As the euphoria of the Nehru years petered out, the faultlines of deficit financing and export pessimism started to find wider criticism. By the time Indira Gandhi inherited a weakening economy, cries for economic freedom were being heard. But it took the Janata regime, which rode to power in 1977, to rethink policies. From licences to controls, taxes to subsidies, finance minister H.M. Patel—often ignored by history books—brought fresh thinking into aspects of policy-making. He created committees and set the stage for loosening the bureaucratic clutches.
It became easier to expand industrial capacities, set up new businesses and import technologies.
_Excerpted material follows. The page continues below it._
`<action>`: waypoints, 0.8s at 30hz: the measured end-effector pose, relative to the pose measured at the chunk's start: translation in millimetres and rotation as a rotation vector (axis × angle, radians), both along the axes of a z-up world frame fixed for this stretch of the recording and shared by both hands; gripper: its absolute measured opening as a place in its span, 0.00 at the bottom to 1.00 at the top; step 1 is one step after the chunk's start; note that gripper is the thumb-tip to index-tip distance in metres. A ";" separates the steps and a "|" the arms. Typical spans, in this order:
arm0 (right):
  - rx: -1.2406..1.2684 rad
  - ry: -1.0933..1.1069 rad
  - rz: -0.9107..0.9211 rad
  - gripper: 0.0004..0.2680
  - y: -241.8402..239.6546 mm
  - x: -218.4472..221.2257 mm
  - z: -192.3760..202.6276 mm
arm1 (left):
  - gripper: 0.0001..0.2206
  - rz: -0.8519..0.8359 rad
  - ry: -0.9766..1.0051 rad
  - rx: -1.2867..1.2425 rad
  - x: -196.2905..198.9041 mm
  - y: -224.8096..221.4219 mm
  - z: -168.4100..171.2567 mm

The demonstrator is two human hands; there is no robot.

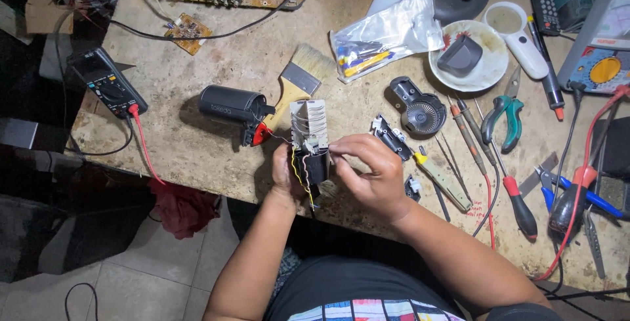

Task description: Repairing internal wiring of an electronic device by connecting wires to a terminal block and inspecting the assembly.

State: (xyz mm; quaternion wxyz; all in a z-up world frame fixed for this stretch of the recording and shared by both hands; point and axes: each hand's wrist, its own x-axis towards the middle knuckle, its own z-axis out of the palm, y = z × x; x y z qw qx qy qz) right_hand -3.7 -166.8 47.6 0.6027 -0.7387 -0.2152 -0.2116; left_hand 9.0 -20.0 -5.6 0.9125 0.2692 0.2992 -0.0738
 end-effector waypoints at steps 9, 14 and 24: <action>0.049 0.260 -0.244 0.08 -99.4 11.7 45.2 | 0.14 -0.076 0.084 -0.121 -0.7 9.9 -13.4; -0.598 0.329 -0.298 0.05 -134.8 -6.1 75.9 | 0.14 -0.126 0.072 -0.113 7.0 6.1 -10.7; -1.079 0.731 -0.442 0.09 -155.0 -20.9 20.0 | 0.12 -0.240 0.002 -0.028 57.4 -35.6 48.4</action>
As Sudha Murthy recounts, her husband N.R. Narayana Murthy and six others came together in 1981 to change ‘India’s future with software’. This was a time when even getting a computer meant a bureaucratic tangle, a telephone connection took months, if not years, and ‘Made in India’ wasn’t a buzzword.
Further reforms were ushered in by Rajiv Gandhi, but India was yet to become truly competitive. “Systemic issues remained and capital inadequacies meant a controlled economy,” says N.V. Sivakumar, partner and leader, entrepreneurial & private business, PwC. “In the 1980s, we moved the needle towards trade reforms, but a lot remained to be done.”
1991: Bombay House and Narasimha Rao
As the winds of change blew over Bombay House (Tata Group’s headquarters), 1991 was a significant year. Ratan Tata took over the reins from JRD and a minority government led by P.V. Narasimha Rao liberalised the economy and saved India from an international default. “The 1990s was the story of globalisation. Along with FDI, the new merchants were allowed to enter in the form of venture capitalists and private equity funds,” says Gurcharan Das.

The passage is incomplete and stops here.